Well, where to begin....

I arrive home from work, and DD is not around. I ask H where she is at, he states upstairs, we are not having a good day. I ask what happened...his story as follows:

First when she got off the bus, I asked her if she seen the wreck you texted me about. She had no clue what I was talking about and got very upset as her and I were not understanding each other. Finally I got it straightened out and she calmed down. 

Then she went out in garage with me. I had some painting to do so in between paiting and drying, I shot some hoops with her. She hit her head (on the pole somehow I guess) and she started crying. She kept going and going and wouldn't stop. I couldn't take it so I yelled at her to shut up, and she yelled back "your not my dad you don't care about my feelings". It snowballed from there and she went upstairs to be away from him.

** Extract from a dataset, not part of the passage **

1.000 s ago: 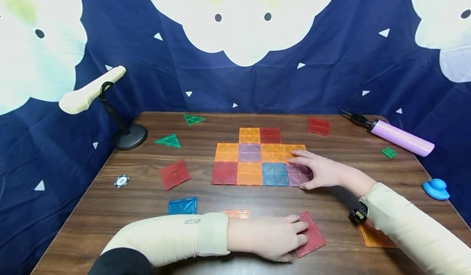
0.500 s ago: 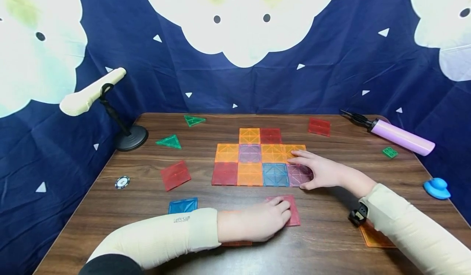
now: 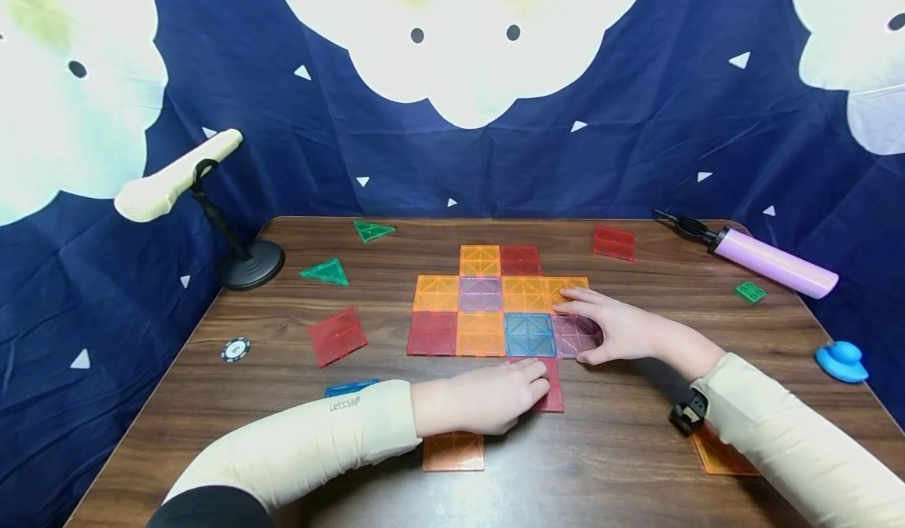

So, I go upstairs to talk with her. She is hiding behind the spare bed of the head board and wall. (it sits at an angle in room) She sees me and immediately cries telling me to get away she isn't talking and isn't coming out. I try remaining calm, telling her I want her to come out and tell me what is wrong, why is she so upset. All she kept repeating to me is "because he wouldn't stop!" I ask, stop what? She said she couldn't remember the word but he wouldn't stop when she ask him to. I just walk away to let her finish out her anger on her own.

I got downstairs tell H she said you wouldn't stop.....stop what? He says, she is made I wouldn't stop painting. I said when? When she hit her head, you wouldn't stop? He said yes. He says I could tell she wasn't that hurt so I kept painting. Then finally he said he went to her, told her to look at her hand that she was holding her head with. She did and he said "is there blood?" she says no. "he says okay, your not bleeding, it's fine now quit crying". And I guess that is when she yelled at him "your not my dad you don't care about my feelings". After her comment, he replies to her "fine, then you better find a dad by Saturday for your father daughter dance". (ya, reaaaaall nice!)

I say to him, "well maybe if you would have kneeled down, looked at it, tell her it's okay, no cut, no bleeding, just a bump, hugged her, and be done with it she would have been fine. He says' he's not doing that because all that does is let her know she can get her way. Really?? Were talking a 7yr old girl here.

Is it wrong to give show 2 mintues of empathy, kiss it, shake it off and move on?

It bothered me her hiding. After she calmed down I went back up. She was in her jammies already and lying in bed. I say to her "mommy did not deserve to be treated like that over in other room. I am trying to talk with you and find out why you are feeling this way. You had no right to yell at me and speak to me in that tone". She tells me she was mad. I say it's okay to be mad, but to yell in that tone to someone who is trying to talk with you is not right, even when mad. Right or wrong, I explain to her that when I was her age, when if I acted like that, my dad would have spanked my bare butt! Me and her daddy never have spanked her but that I'm wondering if that is what it will take next time for you to understand? She is starting to act like she is ingoring me so I say to her "I don't appreciate you ignoring me either. Next time you come sit beside me ont he couch and start talking to me, how would you like for me to ignore you this same way? No response so I tell her when she can drop the attitude, she can come down stairs. She starts crying to me she will never come down stairs as I have just made her attitude worse.

I walk away again. I tell H what I just said to her and he THEN proceeds to tell me that on way back into the house he told her he is on verg o spanking her but he would wait until I got home so I could see it happen and know why it was happening. SOOOOO...that right there explains why she was hiding between bed and wall.

So, with that all said, am I over reacting again when I say my daughter 'fears' her dad? When I seen her hiding all curled up as if no one will see her, it actually broke my heart. And how she immediately started this crying at me like fear. It all makes sense now. It tears my heart. 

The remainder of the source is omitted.